The Game: Super Mouse is on the case. He’s trying to grab all the food from every level of the screen. While he’s on the case, cats are on the chase, trying to catch Super Mouse. Two blocks of cheese on the top levels of the screen can be dropped on top of the cats, or the cats can be tricked into chasing Super Mouse over a trap door that’ll dump them in a water tank. But the cats don’t stay gone for long. Super Mouse advances to a new level when he takes every piece of food back to his secret hideout. (Taito, 1982)
Memories: Barely remembered by anyone, Super Mouse was one of the hundreds of games that heralded the 1982 arcade “boom,” when no idea was too strange or too derivative.
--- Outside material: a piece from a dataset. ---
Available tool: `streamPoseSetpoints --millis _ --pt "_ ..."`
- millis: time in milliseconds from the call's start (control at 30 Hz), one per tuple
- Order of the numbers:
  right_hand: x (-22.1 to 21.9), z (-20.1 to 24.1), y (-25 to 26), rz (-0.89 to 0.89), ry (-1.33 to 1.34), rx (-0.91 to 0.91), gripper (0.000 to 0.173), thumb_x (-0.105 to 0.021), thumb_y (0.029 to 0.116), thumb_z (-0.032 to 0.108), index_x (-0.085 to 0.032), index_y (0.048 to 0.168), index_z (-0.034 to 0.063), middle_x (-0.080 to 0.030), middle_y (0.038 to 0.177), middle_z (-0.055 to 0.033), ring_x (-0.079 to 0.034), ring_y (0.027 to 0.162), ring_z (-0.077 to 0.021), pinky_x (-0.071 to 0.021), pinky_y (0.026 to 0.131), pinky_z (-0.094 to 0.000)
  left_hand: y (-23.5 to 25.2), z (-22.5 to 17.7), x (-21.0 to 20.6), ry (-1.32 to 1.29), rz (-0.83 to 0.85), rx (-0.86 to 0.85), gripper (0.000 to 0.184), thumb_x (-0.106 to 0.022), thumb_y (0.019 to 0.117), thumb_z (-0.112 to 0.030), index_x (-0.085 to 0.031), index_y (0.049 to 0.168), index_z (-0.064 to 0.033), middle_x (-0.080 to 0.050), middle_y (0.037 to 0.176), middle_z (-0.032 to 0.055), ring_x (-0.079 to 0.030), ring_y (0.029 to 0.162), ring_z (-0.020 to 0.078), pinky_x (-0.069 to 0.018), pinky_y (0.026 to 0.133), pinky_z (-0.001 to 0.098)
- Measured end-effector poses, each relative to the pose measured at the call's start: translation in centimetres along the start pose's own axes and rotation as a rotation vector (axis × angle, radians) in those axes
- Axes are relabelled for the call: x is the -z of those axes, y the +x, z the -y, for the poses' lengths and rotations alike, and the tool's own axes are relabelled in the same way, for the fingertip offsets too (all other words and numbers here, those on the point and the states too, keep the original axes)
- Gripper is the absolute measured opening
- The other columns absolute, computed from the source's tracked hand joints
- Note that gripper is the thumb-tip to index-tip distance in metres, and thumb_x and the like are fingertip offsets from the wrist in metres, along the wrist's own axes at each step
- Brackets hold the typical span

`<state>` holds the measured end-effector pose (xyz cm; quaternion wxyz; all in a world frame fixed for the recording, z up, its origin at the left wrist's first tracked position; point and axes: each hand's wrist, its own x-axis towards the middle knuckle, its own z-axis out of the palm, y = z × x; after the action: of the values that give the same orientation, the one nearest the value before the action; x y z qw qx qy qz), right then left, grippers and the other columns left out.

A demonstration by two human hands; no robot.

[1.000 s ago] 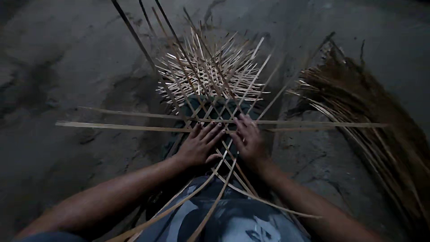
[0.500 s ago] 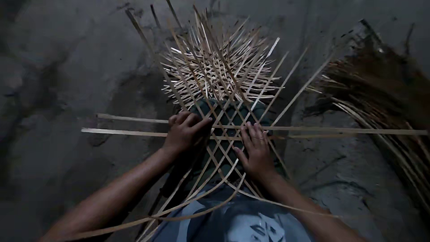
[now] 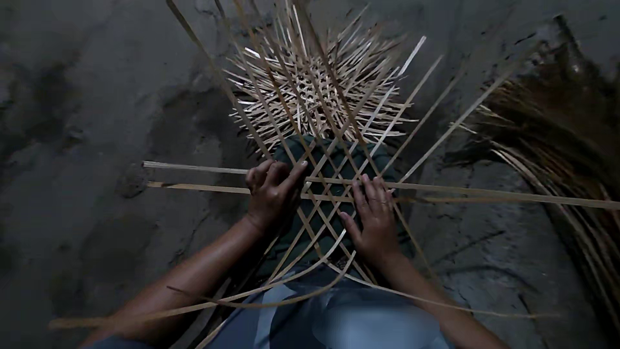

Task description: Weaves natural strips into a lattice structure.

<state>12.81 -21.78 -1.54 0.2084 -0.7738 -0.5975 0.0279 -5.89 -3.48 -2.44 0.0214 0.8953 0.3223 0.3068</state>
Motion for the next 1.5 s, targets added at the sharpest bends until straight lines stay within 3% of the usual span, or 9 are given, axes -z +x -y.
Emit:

Super Mouse combines elements of Donkey Kong and Turtles (not exactly two games that one hears mentioned in the same breath a lot) to create something intriguingly unique. But it’s not all that and a piece of cheese.
Super Mouse is simply too tough. The odds are tilted too far in favor of the house: the player most likely won’t get very far in his attempt to help Super Mouse navigate the maze, evade the cats, and get all the good, and chances are that most players got discouraged far too easily by the difficulty level. (While I’m all in favor of making someone work to enjoy their 25 cents worth of fun, cutesy games like this often attracted younger players instead of a “hardcore” audience. Give ’em a break.)
Making things even stranger: if Super Mouse clears a level, the player is presented with a “slot machine” screen where he can try to rack up bonuses by lining up the pictures, fruit-machine-style. It’s a jarring departure from the more video-game-like structure of the rest of the game.
Super Mouse could’ve been a contender, maybe even the big cheese, but as it is, it squeaked by in the arcade, barely noticed.